In Bayern sind die Regeln zwar ähnlich strikt, aber hier kehren die ersten Schüler angesichts sinkender Corona-Zahlen zwei Wochen früher in die Schulen zurück als ursprünglich gedacht. Am 1. Februar starten ausgewählte Abschlussklassen mit dem Wechselunterricht: rund 2,3 Prozent der bayerischen Schüler. Die allermeisten müssen hingegen zu Hause bleiben, Widerstand zwecklos.
Der bayerische Verwaltungsgerichtshof lehnte den Eilantrag einer Familie ab, die sich auf das Grundrecht der Kinder auf Bildung und Persönlichkeitsentwicklung berief. Angesichts der weiter angespannten Pandemielage seien die Schulschließungen »rechtlich nicht zu beanstanden«, eine Alternative zum Schutz von Risikogruppen sei nicht erkennbar, teilte das Gericht am Freitag mit. Die Maßnahme sei außerdem befristet.
Nur wie lang, das ist eben unklar. Umso eindringlicher mahnen Kritiker, die Nöte von Kindern stärker in den Blick zu nehmen. Die Politik treffe Entscheidungen, »die zwar vielleicht im Großen und Ganzen einen Effekt haben, aber bei denen man nicht die Nebenwirkungen auf eine der schwächsten Bevölkerungsgruppen, nämlich die Kinder, berücksichtigt«, kritisierte Kinderärztepräsident Jörg Dötsch im »Tagesspiegel«.
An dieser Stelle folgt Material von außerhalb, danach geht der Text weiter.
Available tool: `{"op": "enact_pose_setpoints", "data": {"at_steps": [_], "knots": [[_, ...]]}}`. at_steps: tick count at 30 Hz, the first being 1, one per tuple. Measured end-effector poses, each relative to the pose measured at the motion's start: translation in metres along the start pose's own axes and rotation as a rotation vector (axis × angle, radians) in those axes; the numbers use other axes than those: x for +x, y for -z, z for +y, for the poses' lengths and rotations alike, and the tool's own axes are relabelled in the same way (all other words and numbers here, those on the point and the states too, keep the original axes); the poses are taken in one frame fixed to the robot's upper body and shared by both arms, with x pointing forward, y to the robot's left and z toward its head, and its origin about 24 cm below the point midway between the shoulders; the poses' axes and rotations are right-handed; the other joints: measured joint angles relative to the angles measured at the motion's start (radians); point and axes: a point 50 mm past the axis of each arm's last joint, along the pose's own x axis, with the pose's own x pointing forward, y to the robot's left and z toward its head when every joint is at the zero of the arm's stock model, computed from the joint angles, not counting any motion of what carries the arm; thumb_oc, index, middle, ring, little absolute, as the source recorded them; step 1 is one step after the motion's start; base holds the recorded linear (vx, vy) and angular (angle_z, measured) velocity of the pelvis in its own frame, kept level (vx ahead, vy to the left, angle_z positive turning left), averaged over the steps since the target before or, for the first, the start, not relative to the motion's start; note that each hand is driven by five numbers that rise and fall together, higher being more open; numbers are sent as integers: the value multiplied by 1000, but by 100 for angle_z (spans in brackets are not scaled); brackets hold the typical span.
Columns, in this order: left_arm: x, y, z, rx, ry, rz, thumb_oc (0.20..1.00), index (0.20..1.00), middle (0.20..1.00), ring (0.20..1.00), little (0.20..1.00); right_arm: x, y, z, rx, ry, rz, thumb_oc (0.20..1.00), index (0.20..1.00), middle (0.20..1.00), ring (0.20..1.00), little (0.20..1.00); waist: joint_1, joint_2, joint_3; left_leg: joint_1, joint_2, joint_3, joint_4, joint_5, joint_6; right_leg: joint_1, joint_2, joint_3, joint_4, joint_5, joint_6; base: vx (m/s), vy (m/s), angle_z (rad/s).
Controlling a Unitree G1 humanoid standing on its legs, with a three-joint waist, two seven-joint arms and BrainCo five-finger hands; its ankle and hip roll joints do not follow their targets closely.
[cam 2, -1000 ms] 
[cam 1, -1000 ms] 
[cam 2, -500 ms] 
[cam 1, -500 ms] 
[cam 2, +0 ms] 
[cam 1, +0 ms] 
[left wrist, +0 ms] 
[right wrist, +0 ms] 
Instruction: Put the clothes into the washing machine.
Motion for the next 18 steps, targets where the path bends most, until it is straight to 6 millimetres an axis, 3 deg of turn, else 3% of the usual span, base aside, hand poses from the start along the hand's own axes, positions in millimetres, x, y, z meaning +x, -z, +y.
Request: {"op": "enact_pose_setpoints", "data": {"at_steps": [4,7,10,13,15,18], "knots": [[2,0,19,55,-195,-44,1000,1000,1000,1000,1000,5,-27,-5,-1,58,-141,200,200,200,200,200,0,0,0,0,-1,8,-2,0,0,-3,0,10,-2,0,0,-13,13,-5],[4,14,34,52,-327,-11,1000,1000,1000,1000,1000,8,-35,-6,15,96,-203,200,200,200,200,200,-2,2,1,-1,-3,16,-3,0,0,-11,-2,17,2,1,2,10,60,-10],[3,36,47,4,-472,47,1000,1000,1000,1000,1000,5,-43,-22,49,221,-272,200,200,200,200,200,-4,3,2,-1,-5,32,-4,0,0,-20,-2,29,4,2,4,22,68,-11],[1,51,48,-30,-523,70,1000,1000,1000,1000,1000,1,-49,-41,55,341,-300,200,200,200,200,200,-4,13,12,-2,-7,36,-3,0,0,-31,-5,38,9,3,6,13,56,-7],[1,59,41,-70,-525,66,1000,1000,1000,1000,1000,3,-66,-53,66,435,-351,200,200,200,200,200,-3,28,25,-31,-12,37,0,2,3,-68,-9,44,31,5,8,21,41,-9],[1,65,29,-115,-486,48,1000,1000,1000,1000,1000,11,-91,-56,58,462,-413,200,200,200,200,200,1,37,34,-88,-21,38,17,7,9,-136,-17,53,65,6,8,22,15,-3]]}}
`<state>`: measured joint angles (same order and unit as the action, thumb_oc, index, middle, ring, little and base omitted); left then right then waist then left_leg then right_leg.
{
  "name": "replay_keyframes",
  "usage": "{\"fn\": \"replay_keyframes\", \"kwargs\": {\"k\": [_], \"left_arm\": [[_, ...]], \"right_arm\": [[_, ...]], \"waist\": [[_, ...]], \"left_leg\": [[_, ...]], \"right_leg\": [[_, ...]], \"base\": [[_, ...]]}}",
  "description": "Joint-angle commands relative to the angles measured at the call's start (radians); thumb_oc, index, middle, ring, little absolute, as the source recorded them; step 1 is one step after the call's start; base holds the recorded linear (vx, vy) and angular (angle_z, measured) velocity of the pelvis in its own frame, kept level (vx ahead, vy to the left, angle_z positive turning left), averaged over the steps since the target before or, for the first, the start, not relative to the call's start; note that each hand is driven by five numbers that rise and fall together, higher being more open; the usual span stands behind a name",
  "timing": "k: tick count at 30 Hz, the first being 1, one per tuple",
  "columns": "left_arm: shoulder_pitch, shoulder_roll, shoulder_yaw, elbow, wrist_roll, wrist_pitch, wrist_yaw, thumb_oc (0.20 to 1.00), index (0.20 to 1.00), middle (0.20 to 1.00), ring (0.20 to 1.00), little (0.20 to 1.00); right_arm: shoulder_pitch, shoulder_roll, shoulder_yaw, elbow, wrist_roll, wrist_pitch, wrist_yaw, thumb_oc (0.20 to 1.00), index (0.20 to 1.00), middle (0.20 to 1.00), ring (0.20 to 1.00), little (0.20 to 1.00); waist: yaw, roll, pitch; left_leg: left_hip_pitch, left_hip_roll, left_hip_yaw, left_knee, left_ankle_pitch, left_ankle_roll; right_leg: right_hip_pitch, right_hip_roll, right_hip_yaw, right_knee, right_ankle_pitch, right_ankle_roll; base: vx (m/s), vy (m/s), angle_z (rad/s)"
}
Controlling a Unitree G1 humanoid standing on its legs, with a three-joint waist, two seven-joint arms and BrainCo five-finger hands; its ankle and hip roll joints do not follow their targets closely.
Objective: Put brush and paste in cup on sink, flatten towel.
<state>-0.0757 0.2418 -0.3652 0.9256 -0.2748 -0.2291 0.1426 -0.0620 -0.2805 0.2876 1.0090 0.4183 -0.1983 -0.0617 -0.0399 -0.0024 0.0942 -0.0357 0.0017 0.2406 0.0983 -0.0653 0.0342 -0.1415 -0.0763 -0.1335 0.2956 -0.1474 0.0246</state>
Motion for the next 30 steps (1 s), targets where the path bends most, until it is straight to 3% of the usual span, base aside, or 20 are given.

Der Mediziner warnte gerade bei Kindern, die in sozial schwierigen Verhältnissen aufwachsen, vor größer werdenden Bildungslücken, verschleppten Krankheiten, Vernachlässigung und Misshandlung – und all diese Probleme blieben im Zuge der Schulschließungen öfter unbemerkt als sonst. »Dieses unglaublich wichtige Regulativ der Lehrkräfte, die erkennen, was bei einer Familie vielleicht im Moment im Argen liegt«, so Dötsch, »das geht gerade komplett verloren.«
Anmerkung: In einer früheren Version hieß es unter Berufung auf ein veraltetes Zitat von Ministerpräsident Winfried Kretschmann, dass es sich bei der Virusmutation in der Freiburger Kita um die südafrikanische Variante handele. Tatsächlich stand zum Zeitpunkt der Veröffentlichung fest, dass es sich um die britische Variante handelt. Wir haben den Text an entsprechender Stelle präzisiert.